_Your assignment_.
Print exactly the lines from the one that contains "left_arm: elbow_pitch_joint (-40" through the last line of the material, both included, and leave out all pictures.

_Provided entries_.

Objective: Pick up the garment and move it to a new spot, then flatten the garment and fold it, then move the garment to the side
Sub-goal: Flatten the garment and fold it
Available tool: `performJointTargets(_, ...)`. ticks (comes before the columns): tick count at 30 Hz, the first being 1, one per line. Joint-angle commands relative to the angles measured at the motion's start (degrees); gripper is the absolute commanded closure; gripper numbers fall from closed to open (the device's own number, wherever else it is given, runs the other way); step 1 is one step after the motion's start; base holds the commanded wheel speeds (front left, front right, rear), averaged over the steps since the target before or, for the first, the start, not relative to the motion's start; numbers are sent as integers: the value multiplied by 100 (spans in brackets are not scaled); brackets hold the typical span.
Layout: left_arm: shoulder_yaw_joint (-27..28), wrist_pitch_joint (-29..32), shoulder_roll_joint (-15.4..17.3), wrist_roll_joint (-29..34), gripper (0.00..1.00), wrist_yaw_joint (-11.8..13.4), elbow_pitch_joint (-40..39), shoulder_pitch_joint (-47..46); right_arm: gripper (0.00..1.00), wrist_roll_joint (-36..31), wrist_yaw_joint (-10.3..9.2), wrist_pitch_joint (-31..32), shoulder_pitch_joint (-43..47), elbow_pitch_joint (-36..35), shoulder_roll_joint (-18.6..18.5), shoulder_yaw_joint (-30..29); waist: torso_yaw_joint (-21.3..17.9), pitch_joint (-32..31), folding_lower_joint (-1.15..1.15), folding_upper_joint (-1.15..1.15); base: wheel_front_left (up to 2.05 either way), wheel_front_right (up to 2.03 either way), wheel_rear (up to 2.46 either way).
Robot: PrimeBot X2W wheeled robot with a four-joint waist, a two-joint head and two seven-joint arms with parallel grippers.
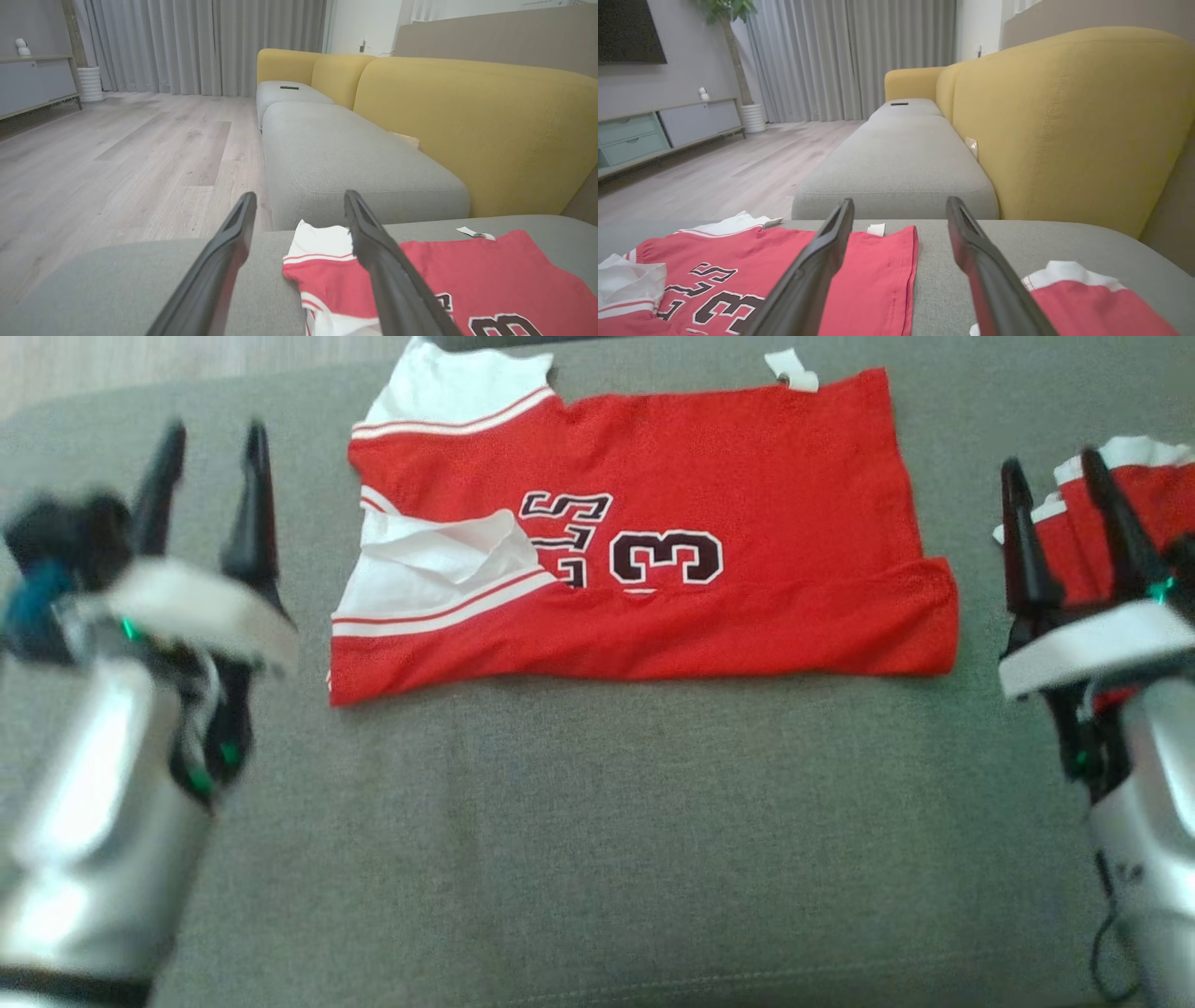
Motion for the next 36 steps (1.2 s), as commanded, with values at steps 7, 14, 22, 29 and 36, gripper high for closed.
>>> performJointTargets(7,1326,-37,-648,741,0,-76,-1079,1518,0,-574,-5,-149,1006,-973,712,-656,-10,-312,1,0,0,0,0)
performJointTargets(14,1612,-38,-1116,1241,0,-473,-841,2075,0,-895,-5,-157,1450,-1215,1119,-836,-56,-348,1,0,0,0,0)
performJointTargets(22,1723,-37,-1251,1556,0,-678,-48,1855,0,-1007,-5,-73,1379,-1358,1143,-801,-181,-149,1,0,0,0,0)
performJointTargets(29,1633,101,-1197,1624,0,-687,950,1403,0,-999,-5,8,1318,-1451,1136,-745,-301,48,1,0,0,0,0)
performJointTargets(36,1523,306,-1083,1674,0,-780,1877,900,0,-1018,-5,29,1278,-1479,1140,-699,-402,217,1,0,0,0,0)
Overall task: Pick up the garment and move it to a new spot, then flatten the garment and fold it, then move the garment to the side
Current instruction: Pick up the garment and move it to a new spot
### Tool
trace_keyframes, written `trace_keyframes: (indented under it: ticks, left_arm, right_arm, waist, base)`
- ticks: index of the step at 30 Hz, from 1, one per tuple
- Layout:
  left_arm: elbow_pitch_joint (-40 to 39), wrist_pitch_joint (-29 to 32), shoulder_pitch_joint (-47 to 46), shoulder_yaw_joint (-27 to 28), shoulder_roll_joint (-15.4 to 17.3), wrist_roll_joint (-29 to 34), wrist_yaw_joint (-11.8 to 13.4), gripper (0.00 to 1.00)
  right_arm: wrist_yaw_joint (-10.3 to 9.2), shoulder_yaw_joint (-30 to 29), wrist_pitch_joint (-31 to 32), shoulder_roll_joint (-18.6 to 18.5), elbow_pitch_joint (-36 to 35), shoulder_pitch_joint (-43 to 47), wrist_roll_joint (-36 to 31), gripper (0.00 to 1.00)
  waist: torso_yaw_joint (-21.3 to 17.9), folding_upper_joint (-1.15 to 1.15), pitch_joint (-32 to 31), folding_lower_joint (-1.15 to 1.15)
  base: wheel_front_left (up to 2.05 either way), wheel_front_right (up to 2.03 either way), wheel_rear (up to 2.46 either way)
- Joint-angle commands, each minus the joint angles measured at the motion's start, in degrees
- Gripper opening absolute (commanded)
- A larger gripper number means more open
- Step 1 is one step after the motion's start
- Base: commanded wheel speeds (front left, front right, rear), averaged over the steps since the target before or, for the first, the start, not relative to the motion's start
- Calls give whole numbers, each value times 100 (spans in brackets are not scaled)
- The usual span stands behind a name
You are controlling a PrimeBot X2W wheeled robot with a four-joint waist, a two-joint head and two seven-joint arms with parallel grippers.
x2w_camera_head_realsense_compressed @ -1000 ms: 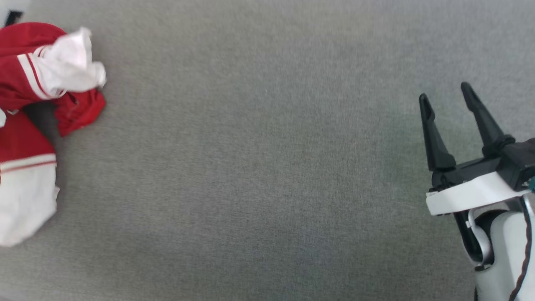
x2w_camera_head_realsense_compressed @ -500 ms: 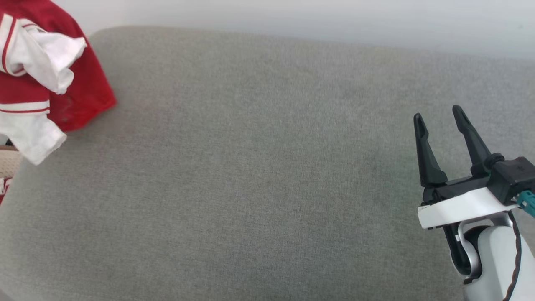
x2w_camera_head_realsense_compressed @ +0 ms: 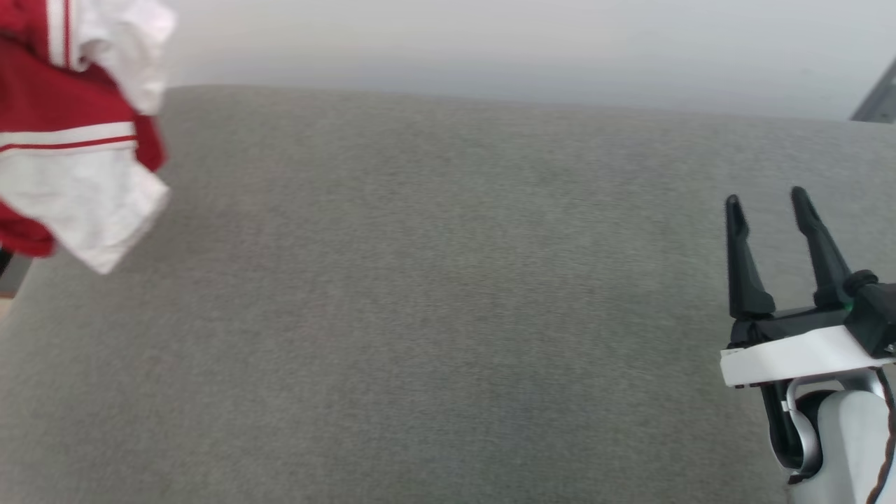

_Answer space_.
  left_arm: elbow_pitch_joint (-40 to 39), wrist_pitch_joint (-29 to 32), shoulder_pitch_joint (-47 to 46), shoulder_yaw_joint (-27 to 28), shoulder_roll_joint (-15.4 to 17.3), wrist_roll_joint (-29 to 34), wrist_yaw_joint (-11.8 to 13.4), gripper (0.00 to 1.00)
  right_arm: wrist_yaw_joint (-10.3 to 9.2), shoulder_yaw_joint (-30 to 29), wrist_pitch_joint (-31 to 32), shoulder_roll_joint (-18.6 to 18.5), elbow_pitch_joint (-36 to 35), shoulder_pitch_joint (-43 to 47), wrist_roll_joint (-36 to 31), gripper (0.00 to 1.00)
  waist: torso_yaw_joint (-21.3 to 17.9), folding_upper_joint (-1.15 to 1.15), pitch_joint (-32 to 31), folding_lower_joint (-1.15 to 1.15)
  base: wheel_front_left (up to 2.05 either way), wheel_front_right (up to 2.03 either way), wheel_rear (up to 2.46 either way)
- Joint-angle commands, each minus the joint angles measured at the motion's start, in degrees
- Gripper opening absolute (commanded)
- A larger gripper number means more open
- Step 1 is one step after the motion's start
- Base: commanded wheel speeds (front left, front right, rear), averaged over the steps since the target before or, for the first, the start, not relative to the motion's start
- Calls give whole numbers, each value times 100 (spans in brackets are not scaled)
- The usual span stands behind a name
You are controlling a PrimeBot X2W wheeled robot with a four-joint waist, a two-joint head and two seven-joint arms with parallel grippers.
x2w_camera_head_realsense_compressed @ -1000 ms: 
x2w_camera_head_realsense_compressed @ -500 ms: 
x2w_camera_head_realsense_compressed @ +0 ms: 

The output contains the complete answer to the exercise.